# What this task involves:
Output the listing below verbatim.

# Information shown:

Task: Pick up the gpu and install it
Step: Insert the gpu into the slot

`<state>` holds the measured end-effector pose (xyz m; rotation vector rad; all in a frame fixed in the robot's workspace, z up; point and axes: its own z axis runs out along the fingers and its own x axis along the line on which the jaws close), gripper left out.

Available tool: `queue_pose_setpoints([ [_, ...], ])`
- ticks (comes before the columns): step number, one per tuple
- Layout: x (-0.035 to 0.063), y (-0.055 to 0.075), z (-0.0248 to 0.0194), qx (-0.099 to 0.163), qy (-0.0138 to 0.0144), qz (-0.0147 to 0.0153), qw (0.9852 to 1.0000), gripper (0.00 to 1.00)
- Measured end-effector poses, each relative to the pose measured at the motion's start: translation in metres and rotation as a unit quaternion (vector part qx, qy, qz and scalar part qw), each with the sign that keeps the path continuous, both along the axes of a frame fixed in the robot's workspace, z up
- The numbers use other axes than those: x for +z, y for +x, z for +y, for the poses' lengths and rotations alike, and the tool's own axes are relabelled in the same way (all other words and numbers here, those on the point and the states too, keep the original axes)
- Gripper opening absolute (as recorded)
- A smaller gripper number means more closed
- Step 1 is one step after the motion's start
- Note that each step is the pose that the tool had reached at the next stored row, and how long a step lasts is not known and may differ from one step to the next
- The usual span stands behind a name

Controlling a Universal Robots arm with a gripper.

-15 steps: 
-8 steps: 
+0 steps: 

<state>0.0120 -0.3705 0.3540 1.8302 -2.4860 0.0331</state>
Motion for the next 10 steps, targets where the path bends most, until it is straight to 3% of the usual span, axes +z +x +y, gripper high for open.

# Output:
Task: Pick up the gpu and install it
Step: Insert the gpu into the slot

`<state>` holds the measured end-effector pose (xyz m; rotation vector rad; all in a frame fixed in the robot's workspace, z up; point and axes: its own z axis runs out along the fingers and its own x axis along the line on which the jaws close), gripper left out.

Available tool: `queue_pose_setpoints([ [_, ...], ])`
- ticks (comes before the columns): step number, one per tuple
- Layout: x (-0.035 to 0.063), y (-0.055 to 0.075), z (-0.0248 to 0.0194), qx (-0.099 to 0.163), qy (-0.0138 to 0.0144), qz (-0.0147 to 0.0153), qw (0.9852 to 1.0000), gripper (0.00 to 1.00)
- Measured end-effector poses, each relative to the pose measured at the motion's start: translation in metres and rotation as a unit quaternion (vector part qx, qy, qz and scalar part qw), each with the sign that keeps the path continuous, both along the axes of a frame fixed in the robot's workspace, z up
- The numbers use other axes than those: x for +z, y for +x, z for +y, for the poses' lengths and rotations alike, and the tool's own axes are relabelled in the same way (all other words and numbers here, those on the point and the states too, keep the original axes)
- Gripper opening absolute (as recorded)
- A smaller gripper number means more closed
- Step 1 is one step after the motion's start
- Note that each step is the pose that the tool had reached at the next stored row, and how long a step lasts is not known and may differ from one step to the next
- The usual span stands behind a name

Controlling a Universal Robots arm with a gripper.

-15 steps: 
-8 steps: 
+0 steps: 

<state>0.0120 -0.3705 0.3540 1.8302 -2.4860 0.0331</state>
Motion for the next 10 steps, targets where the path bends most, until it is straight to 3% of the usual span, axes +z +x +y, gripper high for open.

Work on this exercise is now complete.